*YOUR TASK*
Once the line with "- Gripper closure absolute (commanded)" is found, repeat it and all later lines exactly through the end of the listing below, with the pictures left out.

*DATASET EXCERPT*
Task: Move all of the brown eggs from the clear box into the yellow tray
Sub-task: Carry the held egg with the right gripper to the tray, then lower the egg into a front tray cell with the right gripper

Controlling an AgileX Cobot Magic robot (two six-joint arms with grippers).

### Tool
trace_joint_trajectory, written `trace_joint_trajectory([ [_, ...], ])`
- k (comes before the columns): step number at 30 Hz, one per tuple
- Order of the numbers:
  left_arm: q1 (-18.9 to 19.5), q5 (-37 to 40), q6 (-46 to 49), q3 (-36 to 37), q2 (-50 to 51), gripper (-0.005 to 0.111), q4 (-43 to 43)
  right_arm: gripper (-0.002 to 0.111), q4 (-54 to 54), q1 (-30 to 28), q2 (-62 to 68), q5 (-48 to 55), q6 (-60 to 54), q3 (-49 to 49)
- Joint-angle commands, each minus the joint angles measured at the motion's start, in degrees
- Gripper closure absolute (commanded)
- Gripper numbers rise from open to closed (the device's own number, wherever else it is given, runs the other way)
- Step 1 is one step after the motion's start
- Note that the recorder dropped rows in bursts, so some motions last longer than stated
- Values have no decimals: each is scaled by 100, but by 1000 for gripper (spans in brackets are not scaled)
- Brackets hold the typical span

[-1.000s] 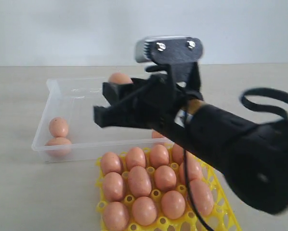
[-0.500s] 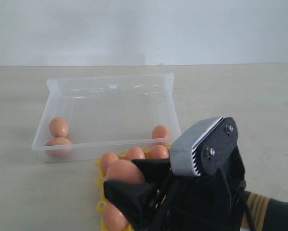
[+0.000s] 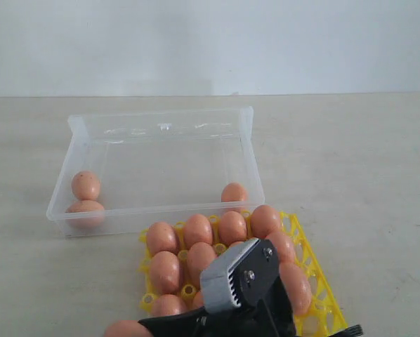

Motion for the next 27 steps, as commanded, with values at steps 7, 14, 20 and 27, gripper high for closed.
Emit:
trace_joint_trajectory([
  [7,-13,-43,24,23,24,103,24,109,-190,27,844,-701,-342,-15],
  [14,-13,-43,24,23,24,103,24,109,10,27,844,-595,-1316,-15],
  [20,-13,-43,24,23,24,103,24,109,107,27,844,470,-1806,-15],
  [27,-13,-43,24,23,24,103,24,109,223,27,844,498,-1896,-15],
])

*SOLUTION FOR THIS TASK*
- Gripper closure absolute (commanded)
- Gripper numbers rise from open to closed (the device's own number, wherever else it is given, runs the other way)
- Step 1 is one step after the motion's start
- Note that the recorder dropped rows in bursts, so some motions last longer than stated
- Values have no decimals: each is scaled by 100, but by 1000 for gripper (spans in brackets are not scaled)
- Brackets hold the typical span

[-1.000s] 
[-0.500s] 
[+0.000s] 

Motion for the next 27 steps, as commanded, with values at steps 7, 14, 20 and 27, gripper high for closed.
Emit:
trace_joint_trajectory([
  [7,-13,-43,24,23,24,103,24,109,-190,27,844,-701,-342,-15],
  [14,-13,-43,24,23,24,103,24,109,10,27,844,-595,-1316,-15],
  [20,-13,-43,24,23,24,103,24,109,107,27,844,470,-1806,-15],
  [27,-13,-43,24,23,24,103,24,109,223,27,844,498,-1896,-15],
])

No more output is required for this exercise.